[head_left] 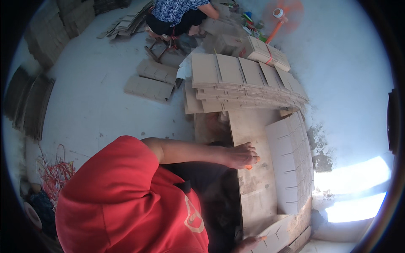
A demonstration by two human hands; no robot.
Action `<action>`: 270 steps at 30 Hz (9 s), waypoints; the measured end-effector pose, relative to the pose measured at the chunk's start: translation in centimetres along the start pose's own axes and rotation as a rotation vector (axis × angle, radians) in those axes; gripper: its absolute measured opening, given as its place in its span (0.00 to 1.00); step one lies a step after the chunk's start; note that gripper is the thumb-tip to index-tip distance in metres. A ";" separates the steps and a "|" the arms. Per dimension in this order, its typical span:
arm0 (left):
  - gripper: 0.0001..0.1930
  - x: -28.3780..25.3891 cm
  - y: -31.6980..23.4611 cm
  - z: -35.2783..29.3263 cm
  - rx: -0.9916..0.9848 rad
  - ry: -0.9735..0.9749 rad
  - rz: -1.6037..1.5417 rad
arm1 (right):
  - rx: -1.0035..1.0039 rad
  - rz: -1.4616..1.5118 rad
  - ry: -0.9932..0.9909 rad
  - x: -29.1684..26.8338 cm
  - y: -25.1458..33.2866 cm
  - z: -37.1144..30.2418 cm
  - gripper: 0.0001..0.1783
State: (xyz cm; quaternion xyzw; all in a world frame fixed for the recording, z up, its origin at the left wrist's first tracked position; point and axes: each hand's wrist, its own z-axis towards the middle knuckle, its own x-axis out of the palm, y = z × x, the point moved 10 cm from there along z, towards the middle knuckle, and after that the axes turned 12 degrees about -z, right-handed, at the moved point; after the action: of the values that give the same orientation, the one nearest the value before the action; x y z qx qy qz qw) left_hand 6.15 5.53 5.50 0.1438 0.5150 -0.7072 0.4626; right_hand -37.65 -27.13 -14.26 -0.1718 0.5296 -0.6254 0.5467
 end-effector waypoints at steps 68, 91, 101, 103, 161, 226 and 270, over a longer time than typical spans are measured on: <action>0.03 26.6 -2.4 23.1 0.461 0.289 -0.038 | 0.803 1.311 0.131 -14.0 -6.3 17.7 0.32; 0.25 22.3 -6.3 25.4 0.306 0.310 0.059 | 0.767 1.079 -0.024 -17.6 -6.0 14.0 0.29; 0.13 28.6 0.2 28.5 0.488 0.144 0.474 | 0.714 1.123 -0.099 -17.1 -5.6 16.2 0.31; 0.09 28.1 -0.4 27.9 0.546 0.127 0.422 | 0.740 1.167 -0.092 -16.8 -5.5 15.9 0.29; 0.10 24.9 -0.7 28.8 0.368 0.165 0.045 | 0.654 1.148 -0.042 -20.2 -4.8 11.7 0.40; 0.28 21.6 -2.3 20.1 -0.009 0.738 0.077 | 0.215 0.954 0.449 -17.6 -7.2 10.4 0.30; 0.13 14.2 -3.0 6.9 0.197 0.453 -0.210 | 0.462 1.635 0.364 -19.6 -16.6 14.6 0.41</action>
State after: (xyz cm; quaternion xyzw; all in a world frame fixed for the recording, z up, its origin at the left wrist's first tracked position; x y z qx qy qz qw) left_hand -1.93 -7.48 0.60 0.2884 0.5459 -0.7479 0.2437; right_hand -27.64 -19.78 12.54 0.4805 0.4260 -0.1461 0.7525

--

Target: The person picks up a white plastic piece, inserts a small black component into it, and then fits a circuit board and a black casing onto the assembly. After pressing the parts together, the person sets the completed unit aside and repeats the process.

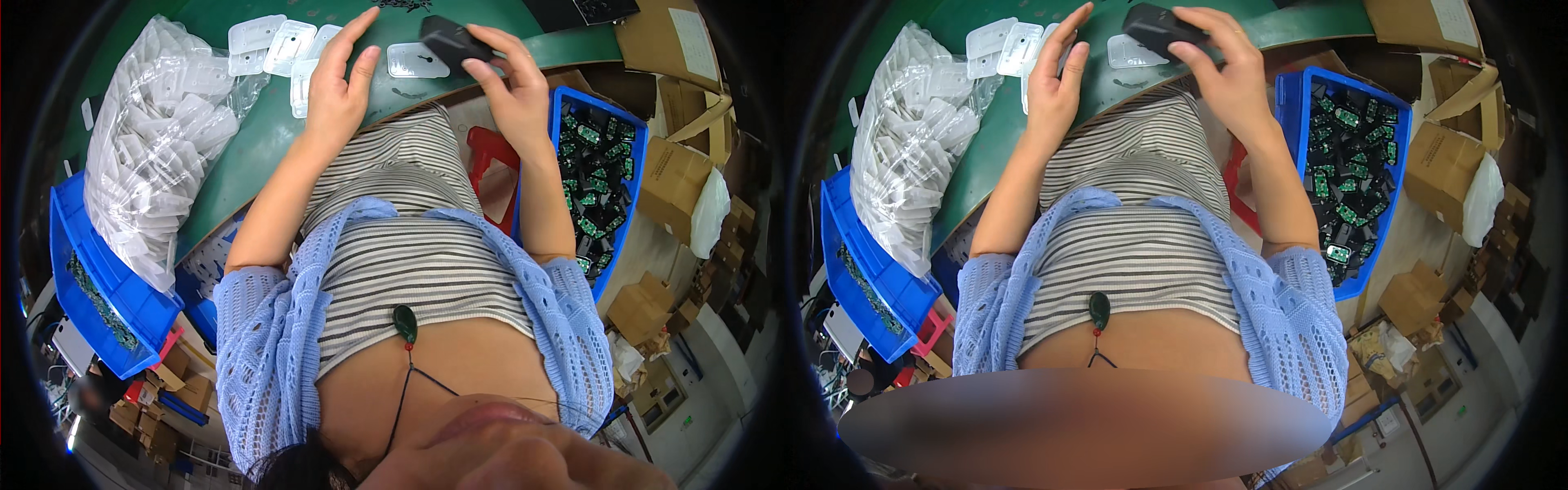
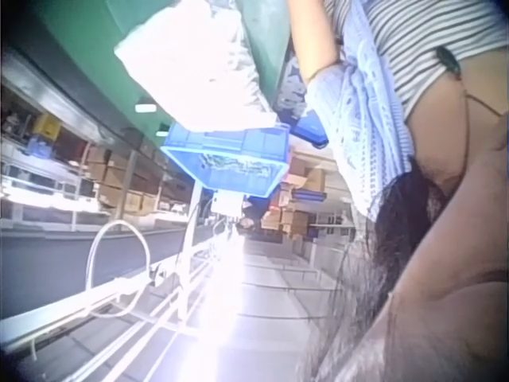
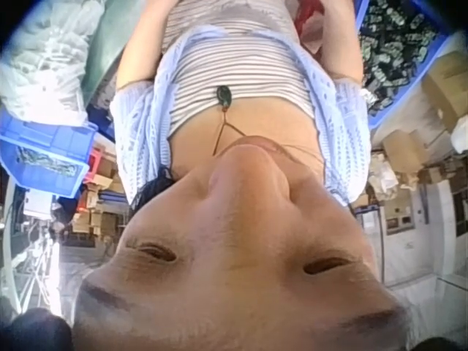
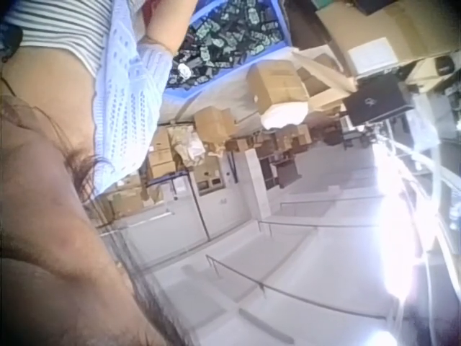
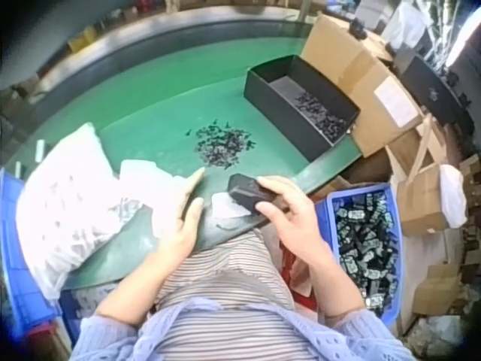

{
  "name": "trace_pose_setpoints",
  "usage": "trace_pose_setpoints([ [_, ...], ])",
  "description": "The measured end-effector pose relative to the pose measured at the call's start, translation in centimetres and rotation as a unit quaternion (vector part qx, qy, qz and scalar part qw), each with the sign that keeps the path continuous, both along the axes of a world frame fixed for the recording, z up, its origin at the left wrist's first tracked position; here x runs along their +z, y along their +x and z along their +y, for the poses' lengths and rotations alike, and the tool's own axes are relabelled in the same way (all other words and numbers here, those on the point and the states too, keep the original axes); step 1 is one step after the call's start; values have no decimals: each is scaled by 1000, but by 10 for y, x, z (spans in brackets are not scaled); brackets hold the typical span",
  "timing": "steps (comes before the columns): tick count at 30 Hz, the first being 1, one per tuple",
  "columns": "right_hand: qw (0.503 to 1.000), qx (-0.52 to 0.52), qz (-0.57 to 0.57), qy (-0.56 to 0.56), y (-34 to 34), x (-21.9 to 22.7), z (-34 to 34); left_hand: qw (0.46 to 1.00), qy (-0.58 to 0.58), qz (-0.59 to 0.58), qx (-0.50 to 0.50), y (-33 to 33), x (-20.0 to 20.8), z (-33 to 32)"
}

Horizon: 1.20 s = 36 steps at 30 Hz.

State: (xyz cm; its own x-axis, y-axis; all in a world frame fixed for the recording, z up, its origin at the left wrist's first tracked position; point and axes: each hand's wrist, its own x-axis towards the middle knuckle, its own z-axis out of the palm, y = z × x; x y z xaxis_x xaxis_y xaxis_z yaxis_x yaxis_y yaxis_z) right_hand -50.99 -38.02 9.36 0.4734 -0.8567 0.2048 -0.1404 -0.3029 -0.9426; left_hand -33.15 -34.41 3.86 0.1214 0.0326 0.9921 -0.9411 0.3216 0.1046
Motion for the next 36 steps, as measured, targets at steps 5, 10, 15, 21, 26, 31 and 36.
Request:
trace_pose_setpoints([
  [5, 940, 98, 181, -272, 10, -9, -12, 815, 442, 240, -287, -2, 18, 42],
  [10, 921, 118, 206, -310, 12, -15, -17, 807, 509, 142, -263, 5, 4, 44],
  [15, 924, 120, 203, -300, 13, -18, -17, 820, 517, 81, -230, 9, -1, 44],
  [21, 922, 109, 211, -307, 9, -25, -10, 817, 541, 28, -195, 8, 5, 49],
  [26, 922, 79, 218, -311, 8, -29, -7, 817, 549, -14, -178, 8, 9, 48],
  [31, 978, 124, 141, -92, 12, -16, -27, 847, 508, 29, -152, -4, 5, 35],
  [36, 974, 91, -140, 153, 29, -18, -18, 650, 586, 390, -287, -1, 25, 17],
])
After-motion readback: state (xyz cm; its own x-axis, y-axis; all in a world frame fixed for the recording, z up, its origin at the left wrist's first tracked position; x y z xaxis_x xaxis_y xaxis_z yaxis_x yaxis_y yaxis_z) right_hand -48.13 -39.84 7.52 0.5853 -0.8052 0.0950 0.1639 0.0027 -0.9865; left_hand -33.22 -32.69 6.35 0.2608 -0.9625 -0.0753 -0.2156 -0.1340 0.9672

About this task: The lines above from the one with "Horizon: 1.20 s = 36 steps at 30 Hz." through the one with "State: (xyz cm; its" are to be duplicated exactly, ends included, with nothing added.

Task result:
Horizon: 1.20 s = 36 steps at 30 Hz.

State: (xyz cm; its own x-axis, y-axis; all in a world frame fixed for the recording, z up, its origin at the left wrist's first tracked position; point and axes: each hand's wrist, its own x-axis towards the middle knuckle, its own z-axis out of the palm, y = z × x; x y z xaxis_x xaxis_y xaxis_z yaxis_x yaxis_y yaxis_z) right_hand -50.99 -38.02 9.36 0.4734 -0.8567 0.2048 -0.1404 -0.3029 -0.9426; left_hand -33.15 -34.41 3.86 0.1214 0.0326 0.9921 -0.9411 0.3216 0.1046

The complete answer has now been given.